• ASSIGNMENT
Copy each line below in which the string "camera" appears.

EXTRACTED ENTRIES below:

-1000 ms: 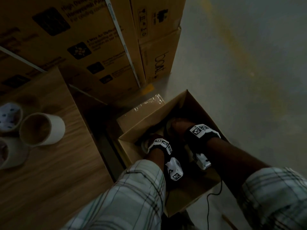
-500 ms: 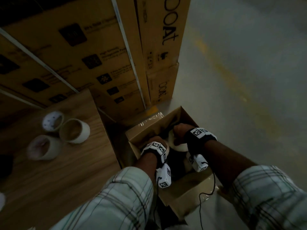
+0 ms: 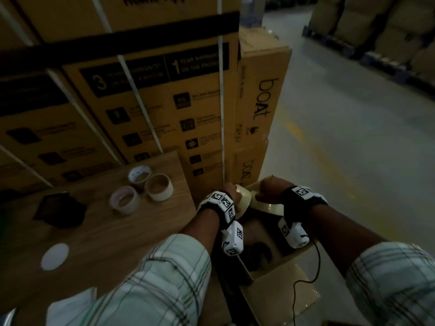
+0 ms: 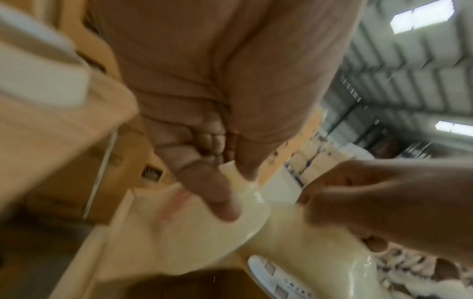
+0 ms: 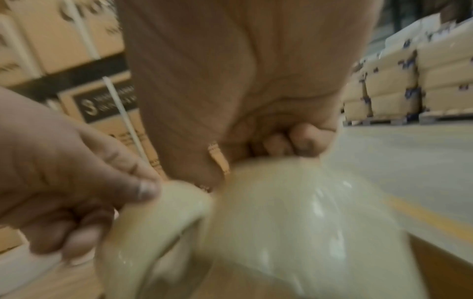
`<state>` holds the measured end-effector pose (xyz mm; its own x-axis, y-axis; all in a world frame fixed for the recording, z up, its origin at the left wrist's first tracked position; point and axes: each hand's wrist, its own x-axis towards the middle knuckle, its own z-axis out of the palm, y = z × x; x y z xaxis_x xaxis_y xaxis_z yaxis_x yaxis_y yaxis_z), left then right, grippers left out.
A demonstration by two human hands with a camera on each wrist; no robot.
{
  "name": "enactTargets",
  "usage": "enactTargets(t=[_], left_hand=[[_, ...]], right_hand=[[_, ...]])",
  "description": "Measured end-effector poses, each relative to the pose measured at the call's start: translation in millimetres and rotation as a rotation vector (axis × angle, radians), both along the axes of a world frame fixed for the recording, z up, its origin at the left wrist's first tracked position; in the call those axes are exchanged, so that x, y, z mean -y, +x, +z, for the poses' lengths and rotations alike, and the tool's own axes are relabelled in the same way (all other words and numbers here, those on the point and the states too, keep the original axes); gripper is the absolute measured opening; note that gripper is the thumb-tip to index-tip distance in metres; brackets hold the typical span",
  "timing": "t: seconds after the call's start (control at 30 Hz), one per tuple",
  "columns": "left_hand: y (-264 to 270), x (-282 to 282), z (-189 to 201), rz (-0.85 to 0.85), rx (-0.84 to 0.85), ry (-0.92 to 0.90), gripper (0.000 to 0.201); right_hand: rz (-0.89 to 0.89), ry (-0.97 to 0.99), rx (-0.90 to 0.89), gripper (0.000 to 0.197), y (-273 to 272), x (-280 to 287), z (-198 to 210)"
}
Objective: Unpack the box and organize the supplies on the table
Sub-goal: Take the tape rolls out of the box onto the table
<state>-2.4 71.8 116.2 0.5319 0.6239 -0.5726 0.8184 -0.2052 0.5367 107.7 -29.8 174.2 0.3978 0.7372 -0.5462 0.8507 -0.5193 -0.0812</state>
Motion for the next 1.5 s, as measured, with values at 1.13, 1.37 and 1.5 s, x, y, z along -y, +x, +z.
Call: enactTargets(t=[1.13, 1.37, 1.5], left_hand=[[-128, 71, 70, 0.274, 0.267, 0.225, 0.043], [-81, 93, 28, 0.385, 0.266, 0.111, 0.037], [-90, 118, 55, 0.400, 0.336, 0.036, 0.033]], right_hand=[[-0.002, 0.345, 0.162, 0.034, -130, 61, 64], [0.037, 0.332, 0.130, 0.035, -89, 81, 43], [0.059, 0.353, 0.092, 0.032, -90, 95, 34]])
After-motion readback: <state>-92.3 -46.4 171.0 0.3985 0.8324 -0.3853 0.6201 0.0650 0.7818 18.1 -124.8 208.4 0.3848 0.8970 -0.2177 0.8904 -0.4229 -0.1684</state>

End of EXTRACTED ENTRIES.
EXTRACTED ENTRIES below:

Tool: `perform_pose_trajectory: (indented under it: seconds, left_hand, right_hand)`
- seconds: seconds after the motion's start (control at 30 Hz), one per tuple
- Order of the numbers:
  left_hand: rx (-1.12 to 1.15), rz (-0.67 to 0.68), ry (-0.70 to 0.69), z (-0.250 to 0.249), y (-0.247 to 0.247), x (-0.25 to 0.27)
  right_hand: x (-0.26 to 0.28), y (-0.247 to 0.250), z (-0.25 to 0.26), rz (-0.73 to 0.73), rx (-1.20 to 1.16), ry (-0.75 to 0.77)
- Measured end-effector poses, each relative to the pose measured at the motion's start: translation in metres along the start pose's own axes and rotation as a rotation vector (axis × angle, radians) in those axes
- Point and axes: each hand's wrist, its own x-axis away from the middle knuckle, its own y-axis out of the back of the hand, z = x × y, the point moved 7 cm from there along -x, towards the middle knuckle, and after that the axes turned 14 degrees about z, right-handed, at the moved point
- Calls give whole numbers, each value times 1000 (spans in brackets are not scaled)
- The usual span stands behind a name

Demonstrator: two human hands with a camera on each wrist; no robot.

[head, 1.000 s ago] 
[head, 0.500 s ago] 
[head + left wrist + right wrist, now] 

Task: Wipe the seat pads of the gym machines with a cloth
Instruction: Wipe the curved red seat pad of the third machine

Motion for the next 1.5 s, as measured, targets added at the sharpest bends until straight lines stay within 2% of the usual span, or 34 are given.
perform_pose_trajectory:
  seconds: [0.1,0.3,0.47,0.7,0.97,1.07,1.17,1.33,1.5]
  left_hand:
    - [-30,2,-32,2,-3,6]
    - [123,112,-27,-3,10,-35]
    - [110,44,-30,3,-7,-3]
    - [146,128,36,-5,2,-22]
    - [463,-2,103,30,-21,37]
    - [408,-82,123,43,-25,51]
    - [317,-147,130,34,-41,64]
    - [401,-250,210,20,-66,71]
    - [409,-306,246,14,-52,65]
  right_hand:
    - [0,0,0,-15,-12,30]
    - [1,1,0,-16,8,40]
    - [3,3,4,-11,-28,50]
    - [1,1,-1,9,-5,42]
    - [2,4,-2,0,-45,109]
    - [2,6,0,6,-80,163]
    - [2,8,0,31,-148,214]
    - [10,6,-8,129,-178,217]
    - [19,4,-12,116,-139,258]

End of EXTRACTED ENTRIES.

• OUTPUT FOR THIS TASK
A demonstration by two human hands with a camera on each wrist; no robot.
Demonstrator: two human hands with a camera on each wrist; no robot.

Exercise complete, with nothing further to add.